My questions could be complicated, but I can explain further if someone helps me in resolving.
I'm writing a udf. I have a dictionary called _readingType={0:("a","b")} there are 300 keys in this dictionary. There is a variabale called reading = int(strIn[j + 2:j + 6], 16) depending on the value of the reading it grabs the value corresponding to that key and appends to the result which is a list.When I'm giving a dummy value in reading it is readingTypeMapping = _readingType.get(readingType) is giving desired output. But when I do it dynamically it is not. And also this is my schema
parse_data_udf = udf(parse_data, ArrayType(StructType([
StructField("i", StringType(), False),
StructField("timeStamp", StringType(), False),
StructField("numEvents", IntegerType(), False),
StructField("numReadings", IntegerType(), False),
StructField("readingType", IntegerType(), False),
StructField("readingTypeMapping", IntegerType(), False),
StructField("readingValue", StringType(), False)
])))
If I define readingTypeMapping as interger then output would be {"i": "0", "timeStamp": "", "numEvents": 0, "numReadings": 5, "readingType": 63, "readingTypeMapping": 0, "readingValue": "5E"} If I define readingTypeMapping as String then output is NullPointException If I keep readingTypeMapping as String and the pass a test value in the reading let say reading = 83 then the code is executing perfectly and resulting the desired output. What should I do?
This is my code
def parse_data(strIn):
result = []
j = 0
_readingQuality = = {0:("","")}
_readingType = {0:("","")}
while j < len(strIn) - 1:
ts = int(strIn[j:j + 8], 16)
timeStamp = str(datetime.datetime.utcfromtimestamp(ts))

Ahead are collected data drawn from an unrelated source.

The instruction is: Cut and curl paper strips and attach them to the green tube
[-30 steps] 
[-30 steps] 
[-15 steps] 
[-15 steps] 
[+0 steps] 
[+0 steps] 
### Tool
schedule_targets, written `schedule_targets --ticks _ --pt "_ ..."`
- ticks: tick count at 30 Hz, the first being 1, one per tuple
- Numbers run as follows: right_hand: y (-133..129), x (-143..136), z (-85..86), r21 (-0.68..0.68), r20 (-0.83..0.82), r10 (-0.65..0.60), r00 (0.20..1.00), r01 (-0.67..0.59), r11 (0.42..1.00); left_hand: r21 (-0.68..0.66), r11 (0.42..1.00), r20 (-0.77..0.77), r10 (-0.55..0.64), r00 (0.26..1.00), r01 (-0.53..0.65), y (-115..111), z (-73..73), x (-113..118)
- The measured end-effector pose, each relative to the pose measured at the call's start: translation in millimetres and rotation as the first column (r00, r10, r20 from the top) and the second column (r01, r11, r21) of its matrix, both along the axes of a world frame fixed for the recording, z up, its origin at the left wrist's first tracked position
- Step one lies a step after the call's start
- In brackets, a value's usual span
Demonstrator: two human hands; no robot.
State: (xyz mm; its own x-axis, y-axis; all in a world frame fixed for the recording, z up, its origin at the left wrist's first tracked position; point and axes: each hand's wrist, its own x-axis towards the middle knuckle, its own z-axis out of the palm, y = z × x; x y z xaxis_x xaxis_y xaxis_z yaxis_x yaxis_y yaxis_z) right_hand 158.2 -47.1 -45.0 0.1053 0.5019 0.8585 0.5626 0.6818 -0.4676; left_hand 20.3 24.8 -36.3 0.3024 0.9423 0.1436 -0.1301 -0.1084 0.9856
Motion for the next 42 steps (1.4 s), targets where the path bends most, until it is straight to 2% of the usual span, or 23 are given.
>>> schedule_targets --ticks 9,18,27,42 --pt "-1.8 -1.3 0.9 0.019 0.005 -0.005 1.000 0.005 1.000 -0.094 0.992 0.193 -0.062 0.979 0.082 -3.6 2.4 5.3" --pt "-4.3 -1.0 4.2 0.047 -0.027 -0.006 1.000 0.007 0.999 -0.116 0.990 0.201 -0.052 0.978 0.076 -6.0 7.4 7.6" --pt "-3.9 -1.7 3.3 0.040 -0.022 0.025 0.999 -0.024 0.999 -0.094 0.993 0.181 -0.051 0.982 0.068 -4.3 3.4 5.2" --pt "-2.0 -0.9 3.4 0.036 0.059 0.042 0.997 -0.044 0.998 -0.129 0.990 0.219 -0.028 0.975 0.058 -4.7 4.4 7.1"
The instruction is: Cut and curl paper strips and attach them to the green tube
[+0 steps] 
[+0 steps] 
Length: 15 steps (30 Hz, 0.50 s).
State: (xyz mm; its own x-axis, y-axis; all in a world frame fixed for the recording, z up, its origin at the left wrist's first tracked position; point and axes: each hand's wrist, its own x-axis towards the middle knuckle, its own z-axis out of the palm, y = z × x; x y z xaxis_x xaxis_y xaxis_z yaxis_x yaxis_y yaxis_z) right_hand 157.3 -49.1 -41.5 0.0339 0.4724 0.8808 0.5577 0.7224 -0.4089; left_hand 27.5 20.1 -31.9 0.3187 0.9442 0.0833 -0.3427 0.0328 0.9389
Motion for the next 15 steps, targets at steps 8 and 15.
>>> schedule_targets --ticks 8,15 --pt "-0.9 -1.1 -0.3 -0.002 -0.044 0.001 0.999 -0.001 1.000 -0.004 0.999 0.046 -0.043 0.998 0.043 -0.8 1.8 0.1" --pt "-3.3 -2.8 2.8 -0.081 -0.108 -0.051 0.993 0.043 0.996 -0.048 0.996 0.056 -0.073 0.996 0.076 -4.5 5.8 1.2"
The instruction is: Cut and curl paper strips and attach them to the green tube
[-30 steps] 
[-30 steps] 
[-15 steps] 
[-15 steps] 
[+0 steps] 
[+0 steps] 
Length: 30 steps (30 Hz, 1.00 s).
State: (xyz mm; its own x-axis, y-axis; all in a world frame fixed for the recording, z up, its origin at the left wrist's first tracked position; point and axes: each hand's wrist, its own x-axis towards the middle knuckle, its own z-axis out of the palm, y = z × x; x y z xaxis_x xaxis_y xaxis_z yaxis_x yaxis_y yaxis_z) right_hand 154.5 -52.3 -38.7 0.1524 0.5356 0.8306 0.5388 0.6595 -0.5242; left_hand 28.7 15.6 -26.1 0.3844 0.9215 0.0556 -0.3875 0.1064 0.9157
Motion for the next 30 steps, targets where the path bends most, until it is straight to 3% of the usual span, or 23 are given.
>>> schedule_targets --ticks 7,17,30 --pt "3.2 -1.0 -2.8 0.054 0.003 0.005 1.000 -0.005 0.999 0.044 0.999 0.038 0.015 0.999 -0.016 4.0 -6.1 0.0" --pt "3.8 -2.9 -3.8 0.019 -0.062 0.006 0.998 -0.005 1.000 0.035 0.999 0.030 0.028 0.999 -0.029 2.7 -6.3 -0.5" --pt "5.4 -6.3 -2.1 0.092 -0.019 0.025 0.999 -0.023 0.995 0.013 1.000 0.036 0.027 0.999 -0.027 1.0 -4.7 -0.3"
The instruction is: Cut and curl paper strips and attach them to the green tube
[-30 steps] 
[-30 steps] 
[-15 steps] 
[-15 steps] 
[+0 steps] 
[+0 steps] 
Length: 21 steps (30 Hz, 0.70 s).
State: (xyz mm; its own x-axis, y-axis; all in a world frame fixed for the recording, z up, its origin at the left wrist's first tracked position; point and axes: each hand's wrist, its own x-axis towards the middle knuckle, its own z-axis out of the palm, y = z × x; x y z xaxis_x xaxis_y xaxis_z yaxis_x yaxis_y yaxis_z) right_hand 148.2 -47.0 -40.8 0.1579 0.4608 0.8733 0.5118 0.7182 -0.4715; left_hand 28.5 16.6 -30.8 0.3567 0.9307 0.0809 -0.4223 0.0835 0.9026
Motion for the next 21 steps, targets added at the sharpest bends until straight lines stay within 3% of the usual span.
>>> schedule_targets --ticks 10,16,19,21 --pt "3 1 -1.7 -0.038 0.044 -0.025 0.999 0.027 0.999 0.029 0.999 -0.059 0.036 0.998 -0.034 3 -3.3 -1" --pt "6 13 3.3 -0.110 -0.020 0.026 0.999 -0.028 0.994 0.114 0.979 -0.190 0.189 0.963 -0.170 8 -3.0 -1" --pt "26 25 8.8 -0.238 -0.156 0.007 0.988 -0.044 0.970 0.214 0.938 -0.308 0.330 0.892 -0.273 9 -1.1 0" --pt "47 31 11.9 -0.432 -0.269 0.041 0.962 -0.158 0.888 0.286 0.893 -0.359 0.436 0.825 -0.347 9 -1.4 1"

numEvents = int(strIn[j + 8], 16)
numReadings = int(strIn[j + 9], 16)
j += 10
for i in range(numReadings):
binary = binary_repr(int(strIn[j:j + 2], 16), 8)
timeStampPresent = bool(int(binary[0], 2))

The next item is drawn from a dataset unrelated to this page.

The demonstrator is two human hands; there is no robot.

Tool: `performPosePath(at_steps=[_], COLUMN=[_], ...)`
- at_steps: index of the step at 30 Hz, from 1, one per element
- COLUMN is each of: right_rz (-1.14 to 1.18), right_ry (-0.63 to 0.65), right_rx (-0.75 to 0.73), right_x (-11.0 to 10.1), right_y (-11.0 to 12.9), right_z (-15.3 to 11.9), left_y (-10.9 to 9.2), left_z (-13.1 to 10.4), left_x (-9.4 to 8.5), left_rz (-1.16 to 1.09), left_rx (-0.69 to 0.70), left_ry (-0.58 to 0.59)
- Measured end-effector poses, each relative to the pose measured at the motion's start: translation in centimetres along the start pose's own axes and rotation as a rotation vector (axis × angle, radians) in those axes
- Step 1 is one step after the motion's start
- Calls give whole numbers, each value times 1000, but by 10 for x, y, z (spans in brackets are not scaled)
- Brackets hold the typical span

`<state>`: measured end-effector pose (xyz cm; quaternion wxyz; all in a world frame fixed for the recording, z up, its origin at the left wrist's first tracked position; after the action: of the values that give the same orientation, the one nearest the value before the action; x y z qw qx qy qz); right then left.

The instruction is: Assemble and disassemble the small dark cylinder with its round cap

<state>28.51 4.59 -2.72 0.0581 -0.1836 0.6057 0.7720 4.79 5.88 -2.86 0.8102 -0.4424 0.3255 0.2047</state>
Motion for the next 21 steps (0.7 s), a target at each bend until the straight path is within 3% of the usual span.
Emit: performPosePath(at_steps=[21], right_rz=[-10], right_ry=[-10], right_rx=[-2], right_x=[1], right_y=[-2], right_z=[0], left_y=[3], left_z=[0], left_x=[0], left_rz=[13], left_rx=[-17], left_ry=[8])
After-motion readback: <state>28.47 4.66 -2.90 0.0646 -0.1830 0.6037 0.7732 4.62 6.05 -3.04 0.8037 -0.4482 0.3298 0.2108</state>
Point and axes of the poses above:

readingQualitiesPresent = bool(int(binary[1], 2))
pendingPowerOfTen = int(binary[2:5], 2)
if pendingPowerOfTen == 7:
pendingPowerOfTen = 9
readingsValueSizeInBytes = int(binary[5:], 2) + 1
readingType = int(strIn[j + 2:j + 6], 16)

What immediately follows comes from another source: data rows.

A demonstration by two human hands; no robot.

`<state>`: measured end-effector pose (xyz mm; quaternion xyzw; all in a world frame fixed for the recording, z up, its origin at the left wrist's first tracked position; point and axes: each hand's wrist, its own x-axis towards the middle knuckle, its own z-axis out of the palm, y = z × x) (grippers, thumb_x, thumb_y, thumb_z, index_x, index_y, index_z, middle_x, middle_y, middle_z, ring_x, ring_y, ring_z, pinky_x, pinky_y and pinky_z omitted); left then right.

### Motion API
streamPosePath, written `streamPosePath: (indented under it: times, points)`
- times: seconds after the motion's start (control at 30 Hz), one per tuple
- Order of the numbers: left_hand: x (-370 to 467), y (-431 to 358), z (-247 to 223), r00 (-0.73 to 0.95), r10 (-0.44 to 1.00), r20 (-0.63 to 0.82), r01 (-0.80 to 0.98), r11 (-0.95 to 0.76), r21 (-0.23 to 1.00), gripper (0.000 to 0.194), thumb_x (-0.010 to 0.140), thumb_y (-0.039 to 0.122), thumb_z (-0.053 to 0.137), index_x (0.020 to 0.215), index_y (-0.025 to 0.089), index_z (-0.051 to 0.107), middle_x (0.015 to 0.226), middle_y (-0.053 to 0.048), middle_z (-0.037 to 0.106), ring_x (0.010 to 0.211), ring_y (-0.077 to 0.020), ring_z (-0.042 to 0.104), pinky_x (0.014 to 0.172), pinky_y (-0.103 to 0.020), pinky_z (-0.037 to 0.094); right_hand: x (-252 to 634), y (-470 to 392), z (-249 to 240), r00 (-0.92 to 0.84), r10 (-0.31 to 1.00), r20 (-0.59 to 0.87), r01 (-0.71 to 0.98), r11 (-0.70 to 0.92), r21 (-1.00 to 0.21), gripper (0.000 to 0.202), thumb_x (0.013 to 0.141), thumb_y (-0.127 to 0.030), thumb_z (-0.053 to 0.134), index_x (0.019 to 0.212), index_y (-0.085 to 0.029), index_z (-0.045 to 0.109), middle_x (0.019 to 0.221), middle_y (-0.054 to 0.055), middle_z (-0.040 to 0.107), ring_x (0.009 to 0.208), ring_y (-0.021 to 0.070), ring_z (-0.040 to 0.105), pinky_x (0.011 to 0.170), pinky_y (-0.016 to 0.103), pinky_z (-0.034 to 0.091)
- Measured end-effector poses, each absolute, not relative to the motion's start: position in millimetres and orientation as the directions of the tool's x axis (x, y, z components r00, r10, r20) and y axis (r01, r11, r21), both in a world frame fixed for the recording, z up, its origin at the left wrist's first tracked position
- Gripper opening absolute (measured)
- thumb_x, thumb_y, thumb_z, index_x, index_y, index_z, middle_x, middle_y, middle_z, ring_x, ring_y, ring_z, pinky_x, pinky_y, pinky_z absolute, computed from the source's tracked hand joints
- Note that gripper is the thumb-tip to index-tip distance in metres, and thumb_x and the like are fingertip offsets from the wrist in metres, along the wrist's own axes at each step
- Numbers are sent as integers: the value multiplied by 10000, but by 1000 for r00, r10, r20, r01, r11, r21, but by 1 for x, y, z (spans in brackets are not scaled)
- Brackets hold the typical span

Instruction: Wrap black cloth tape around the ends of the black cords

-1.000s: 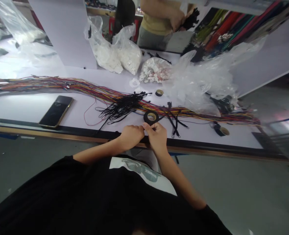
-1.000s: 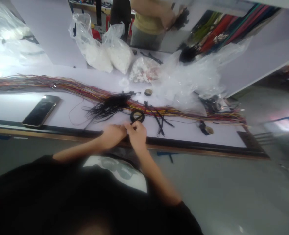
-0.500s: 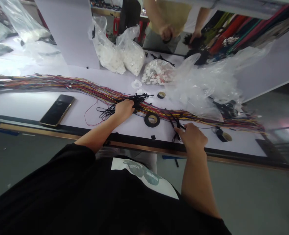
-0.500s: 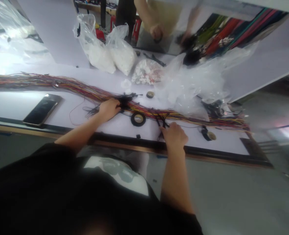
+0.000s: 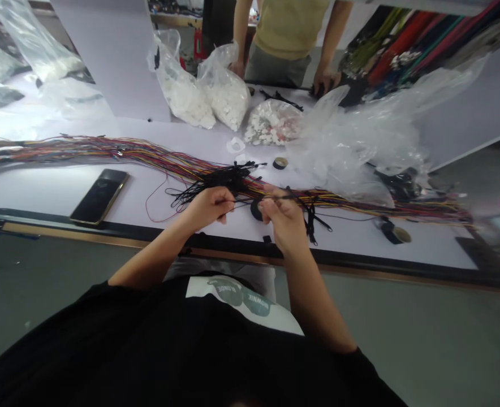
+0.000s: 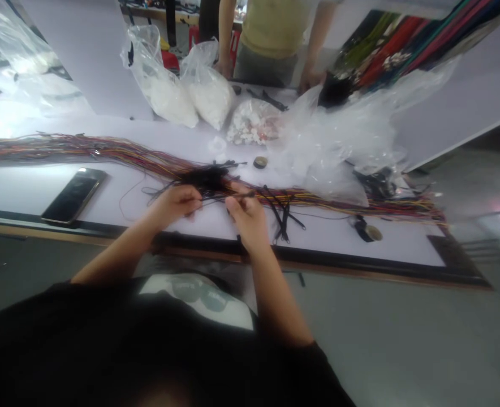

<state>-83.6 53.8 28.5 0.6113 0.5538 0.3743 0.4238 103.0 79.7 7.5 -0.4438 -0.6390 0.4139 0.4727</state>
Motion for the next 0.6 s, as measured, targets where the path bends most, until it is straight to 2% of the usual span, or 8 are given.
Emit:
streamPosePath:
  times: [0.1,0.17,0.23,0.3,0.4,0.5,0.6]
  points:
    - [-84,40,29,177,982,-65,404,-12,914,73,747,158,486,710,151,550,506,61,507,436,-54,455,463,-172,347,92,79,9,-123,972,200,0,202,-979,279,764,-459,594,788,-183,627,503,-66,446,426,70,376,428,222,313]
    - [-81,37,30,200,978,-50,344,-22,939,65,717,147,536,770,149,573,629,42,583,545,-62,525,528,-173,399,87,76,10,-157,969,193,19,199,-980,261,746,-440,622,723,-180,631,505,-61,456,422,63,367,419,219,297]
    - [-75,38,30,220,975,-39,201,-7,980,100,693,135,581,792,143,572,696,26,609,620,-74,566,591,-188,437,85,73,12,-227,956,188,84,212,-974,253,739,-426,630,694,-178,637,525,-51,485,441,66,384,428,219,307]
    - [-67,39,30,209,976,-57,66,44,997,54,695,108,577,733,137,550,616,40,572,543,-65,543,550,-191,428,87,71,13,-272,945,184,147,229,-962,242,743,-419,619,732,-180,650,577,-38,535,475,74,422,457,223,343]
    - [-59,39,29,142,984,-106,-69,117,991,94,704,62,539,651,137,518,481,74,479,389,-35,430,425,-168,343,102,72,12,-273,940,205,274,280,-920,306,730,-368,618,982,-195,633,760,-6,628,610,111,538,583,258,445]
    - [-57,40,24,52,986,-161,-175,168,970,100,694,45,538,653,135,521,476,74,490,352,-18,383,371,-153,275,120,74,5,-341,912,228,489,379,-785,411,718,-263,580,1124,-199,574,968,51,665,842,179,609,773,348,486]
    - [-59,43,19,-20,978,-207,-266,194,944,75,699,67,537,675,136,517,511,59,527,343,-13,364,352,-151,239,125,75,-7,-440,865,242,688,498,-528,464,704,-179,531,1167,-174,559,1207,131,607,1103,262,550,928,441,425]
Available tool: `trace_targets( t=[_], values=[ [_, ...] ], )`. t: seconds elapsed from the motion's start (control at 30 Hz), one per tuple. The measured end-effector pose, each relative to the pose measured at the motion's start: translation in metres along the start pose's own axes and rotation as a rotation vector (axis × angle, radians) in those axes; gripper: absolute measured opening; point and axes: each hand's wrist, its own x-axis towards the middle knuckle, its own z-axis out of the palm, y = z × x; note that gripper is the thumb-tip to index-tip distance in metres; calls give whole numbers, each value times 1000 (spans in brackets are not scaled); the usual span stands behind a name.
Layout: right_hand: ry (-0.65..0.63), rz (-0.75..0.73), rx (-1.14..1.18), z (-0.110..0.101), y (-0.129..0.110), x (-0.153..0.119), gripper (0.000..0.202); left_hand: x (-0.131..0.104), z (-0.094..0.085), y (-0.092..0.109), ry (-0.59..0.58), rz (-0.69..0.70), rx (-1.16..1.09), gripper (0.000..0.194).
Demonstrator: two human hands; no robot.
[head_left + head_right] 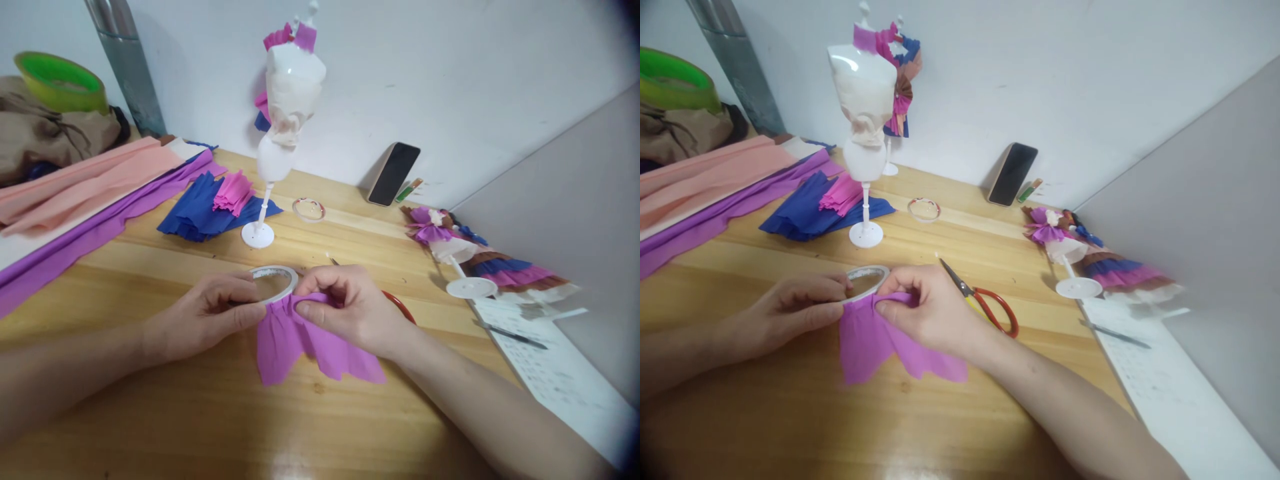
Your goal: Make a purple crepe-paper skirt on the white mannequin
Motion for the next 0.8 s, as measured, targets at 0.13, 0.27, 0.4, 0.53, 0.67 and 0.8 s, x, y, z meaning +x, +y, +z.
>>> trace_targets(
  t=[0.13, 0.27, 0.4, 0.53, 0.67, 0.8],
  values=[
    [29, -1, -56, -1, 3, 3, 11, 1, 1, 0, 10, 11, -9, 42],
    [38, 18, -84, -1, 5, 5, 14, 1, 0, 0, 7, 32, -8, 41],
    [37, 18, -91, -1, 6, 5, 13, 0, -1, 0, 1, 36, 13, 40],
    [40, 23, -108, 0, 7, 4, 15, 0, -1, 0, -22, 33, 29, 41],
    [26, 62, -78, -1, 6, 5, 21, 0, 0, -1, -46, 52, 40, 41],
    [16, 96, 11, -5, 8, 8, 35, 0, 0, -1, -51, 99, 27, 41]
  ],
)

readingTypeMapping = _readingType.get(readingType)
rc = readingTypeMapping[0]
rd = readingTypeMapping[1]
if timeStampPresent:
ts = int(strIn[j + 6:j + 14], 16)
timeStamp = str(datetime.datetime.utcfromtimestamp(ts))
j = j + 14
else:
timeStamp = ''
j = j + 6
# If reading qualities are present
if readingQualitiesPresent:
q = []
c = []
d = []
finished = False
while not finished:
binary = binary_repr(int(strIn[j:j + 2], 16), 8)
num = int(binary[1:], 2)
q.append(num)
t = _readingQuality.get(num,(None,None))
c.append(t[0])
d.append(t[1])
if binary[0] == '0':
finished = True # No more reading quality codes present, can stop
else:
j = j + 2
j = j + 2
# 2 characters of string = 1 byte
readingValue = strIn[j:j + readingsValueSizeInBytes * 2]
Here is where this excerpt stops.